= Patient N.A. =

Anonymous amnesia patient

Patient N.A. (born July 9, 1938) was an anonymous man from the United States who developed anterograde amnesia due to a fencing accident. The cause of his amnesia was found to be a thalamic lesion extending to the hypothalamus. Damage to the temporal cortex was also found and was suspected to be a result of an exploratory surgery.

== The accident ==
In 1960, when Patient N.A. was 22 years old, a fencing foil went up his nose and injured his brain. This resulted in severe anterograde amnesia, specifically in his verbal memory, as well as impaired eye movements. His nonverbal memory was less affected, as were most of his mental abilities, indicating no retrograde amnesia.

Twenty-six years later, researchers used magnetic resonance imaging (MRI) to identify the brain regions that were damaged. A neurologist named Larry Squire studied his injuries to develop theories that explained the link between brain function and memory.

== Neuropathology ==
Patient N.A. underwent multiple neuroimaging scans through Computed Tomography (CT) and Magnetic Resonance Imaging. His first CT scan was conducted in 1977, followed by another examination in 1983. In both examinations, N.A.'s brain abnormalities revealed a hypodense region in his left thalamus. In the 1983 examinations, an enlarged temporal horn on his lateral ventricle was discovered. Four MRI scans were conducted on Patient N.A. from 1986 to 1987. Diencephalic abnormalities were found as a result of damage to the left thalamus, extending into his brain nuclei. His posterior hypothalamus was also disrupted and mammillaries were missing in both brain hemispheres.

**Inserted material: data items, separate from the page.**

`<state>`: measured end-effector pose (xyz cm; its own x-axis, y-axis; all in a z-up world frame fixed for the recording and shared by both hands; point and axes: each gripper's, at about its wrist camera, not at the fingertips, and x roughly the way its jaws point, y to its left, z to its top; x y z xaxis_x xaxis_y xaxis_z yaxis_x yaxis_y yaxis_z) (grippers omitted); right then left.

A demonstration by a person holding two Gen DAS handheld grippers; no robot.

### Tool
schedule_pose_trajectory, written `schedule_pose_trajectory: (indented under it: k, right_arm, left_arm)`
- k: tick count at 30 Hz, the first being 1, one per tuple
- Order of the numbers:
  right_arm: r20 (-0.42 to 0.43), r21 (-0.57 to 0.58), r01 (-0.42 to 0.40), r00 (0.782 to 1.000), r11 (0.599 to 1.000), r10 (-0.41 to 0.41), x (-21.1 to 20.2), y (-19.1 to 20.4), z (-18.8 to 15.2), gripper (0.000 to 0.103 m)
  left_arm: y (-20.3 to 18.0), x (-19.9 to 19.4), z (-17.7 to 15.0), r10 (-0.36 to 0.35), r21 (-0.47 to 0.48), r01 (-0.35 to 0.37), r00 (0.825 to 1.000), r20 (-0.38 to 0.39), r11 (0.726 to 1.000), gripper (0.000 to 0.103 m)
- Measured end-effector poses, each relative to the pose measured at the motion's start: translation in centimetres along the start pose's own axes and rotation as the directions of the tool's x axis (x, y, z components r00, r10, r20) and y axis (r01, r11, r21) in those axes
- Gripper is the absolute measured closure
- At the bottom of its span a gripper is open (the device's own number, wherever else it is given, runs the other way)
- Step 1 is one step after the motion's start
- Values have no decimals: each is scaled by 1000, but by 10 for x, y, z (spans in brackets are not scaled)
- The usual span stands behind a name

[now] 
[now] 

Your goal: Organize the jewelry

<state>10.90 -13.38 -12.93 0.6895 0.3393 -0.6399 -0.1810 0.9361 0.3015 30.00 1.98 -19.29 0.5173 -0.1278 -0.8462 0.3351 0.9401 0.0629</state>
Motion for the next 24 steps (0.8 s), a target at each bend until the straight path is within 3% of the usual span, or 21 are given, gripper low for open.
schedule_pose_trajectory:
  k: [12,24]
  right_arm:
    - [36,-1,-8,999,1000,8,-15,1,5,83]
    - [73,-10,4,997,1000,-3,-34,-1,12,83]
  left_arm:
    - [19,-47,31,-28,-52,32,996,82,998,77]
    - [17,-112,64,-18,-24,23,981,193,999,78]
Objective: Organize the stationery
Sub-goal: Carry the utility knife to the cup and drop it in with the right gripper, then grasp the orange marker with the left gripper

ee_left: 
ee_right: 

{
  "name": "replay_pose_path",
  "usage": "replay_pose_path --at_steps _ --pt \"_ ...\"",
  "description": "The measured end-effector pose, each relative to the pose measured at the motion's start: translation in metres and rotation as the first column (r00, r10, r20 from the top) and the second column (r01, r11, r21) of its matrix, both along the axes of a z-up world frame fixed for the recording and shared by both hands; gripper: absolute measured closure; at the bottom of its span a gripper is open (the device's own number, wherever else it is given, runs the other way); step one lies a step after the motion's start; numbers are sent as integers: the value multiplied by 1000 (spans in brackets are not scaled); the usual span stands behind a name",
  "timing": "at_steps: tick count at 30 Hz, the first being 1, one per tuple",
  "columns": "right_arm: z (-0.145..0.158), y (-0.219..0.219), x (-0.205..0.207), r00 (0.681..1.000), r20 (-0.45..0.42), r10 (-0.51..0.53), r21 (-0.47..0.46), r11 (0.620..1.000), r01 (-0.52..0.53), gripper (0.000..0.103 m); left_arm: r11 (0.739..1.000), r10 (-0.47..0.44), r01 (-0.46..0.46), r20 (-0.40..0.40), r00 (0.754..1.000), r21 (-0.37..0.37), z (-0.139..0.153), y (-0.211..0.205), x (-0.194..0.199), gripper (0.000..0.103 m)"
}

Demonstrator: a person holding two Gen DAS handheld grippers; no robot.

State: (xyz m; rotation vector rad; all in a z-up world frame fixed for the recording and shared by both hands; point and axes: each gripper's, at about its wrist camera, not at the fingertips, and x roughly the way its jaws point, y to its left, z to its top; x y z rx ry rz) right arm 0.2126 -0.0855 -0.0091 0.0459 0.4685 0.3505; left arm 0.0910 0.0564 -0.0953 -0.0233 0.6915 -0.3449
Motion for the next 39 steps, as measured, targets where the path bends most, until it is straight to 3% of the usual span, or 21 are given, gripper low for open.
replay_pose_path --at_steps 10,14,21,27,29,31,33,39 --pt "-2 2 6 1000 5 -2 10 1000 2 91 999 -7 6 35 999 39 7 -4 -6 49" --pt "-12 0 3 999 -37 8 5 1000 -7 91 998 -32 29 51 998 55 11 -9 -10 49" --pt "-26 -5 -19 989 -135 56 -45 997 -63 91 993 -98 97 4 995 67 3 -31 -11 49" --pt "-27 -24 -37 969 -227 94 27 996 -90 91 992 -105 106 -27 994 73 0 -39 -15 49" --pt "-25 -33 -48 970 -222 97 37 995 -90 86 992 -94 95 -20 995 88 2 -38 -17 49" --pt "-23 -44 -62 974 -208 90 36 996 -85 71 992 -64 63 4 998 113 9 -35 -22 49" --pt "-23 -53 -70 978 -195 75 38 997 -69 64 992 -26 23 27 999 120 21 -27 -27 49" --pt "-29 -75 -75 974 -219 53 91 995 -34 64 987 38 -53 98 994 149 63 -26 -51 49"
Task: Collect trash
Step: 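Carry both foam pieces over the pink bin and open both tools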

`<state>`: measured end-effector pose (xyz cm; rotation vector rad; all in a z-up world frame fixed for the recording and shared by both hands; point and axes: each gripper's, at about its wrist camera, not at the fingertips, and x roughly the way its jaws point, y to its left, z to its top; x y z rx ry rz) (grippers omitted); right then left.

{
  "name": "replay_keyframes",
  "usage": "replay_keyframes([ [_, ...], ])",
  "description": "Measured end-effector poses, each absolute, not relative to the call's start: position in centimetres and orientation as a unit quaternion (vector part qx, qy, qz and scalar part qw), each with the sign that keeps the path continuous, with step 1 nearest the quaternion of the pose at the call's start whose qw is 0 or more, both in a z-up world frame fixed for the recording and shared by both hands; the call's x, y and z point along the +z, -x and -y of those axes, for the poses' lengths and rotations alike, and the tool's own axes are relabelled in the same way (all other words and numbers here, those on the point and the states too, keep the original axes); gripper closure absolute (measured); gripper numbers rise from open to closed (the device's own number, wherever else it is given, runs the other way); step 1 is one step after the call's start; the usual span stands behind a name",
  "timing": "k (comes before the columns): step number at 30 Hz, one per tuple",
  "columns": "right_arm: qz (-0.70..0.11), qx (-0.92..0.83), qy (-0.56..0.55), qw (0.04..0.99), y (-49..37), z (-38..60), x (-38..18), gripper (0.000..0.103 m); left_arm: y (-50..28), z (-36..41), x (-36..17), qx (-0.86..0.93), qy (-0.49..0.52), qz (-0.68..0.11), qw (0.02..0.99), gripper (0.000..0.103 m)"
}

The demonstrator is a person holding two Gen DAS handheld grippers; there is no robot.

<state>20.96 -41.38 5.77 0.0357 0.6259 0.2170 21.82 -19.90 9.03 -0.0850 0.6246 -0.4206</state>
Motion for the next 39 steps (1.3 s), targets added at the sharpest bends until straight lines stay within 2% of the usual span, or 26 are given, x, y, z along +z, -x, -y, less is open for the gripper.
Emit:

== Neurologists' interpretations of N.A.'s symptoms ==
At first after analyzing the patient's CT scans, it was assumed that his mediodorsal nucleus was affected by a left thalamic lesion. After further scans with magnetic resonance imaging it was revealed that his lesion was more extensive than previously thought. According to his scans, his memory impairment was mostly related to verbal material rather than nonverbal.

The damage in the mammillary nuclei was not related to the type of memory impairment from which patient N.A suffered but rather it was influencing it in combination with the damage that occurred in the thalamic structures.

== Contribution to science ==
Patient N.A.'s case has provided valuable insight into the organization of memory systems in the brain and the role of the hippocampus in episodic memory formation. It has also contributed significantly towards understanding the brain’s memory processes and the distinction between different memory systems.

The study of Patient N.A. has also significantly contributed to research on anterograde amnesia. It gave insight on the underlying structures and processes of anterograde amnesia, and helped to determine the causes of the disease, as well as proving that amnesia can be caused by damaging multiple diencephalic structures.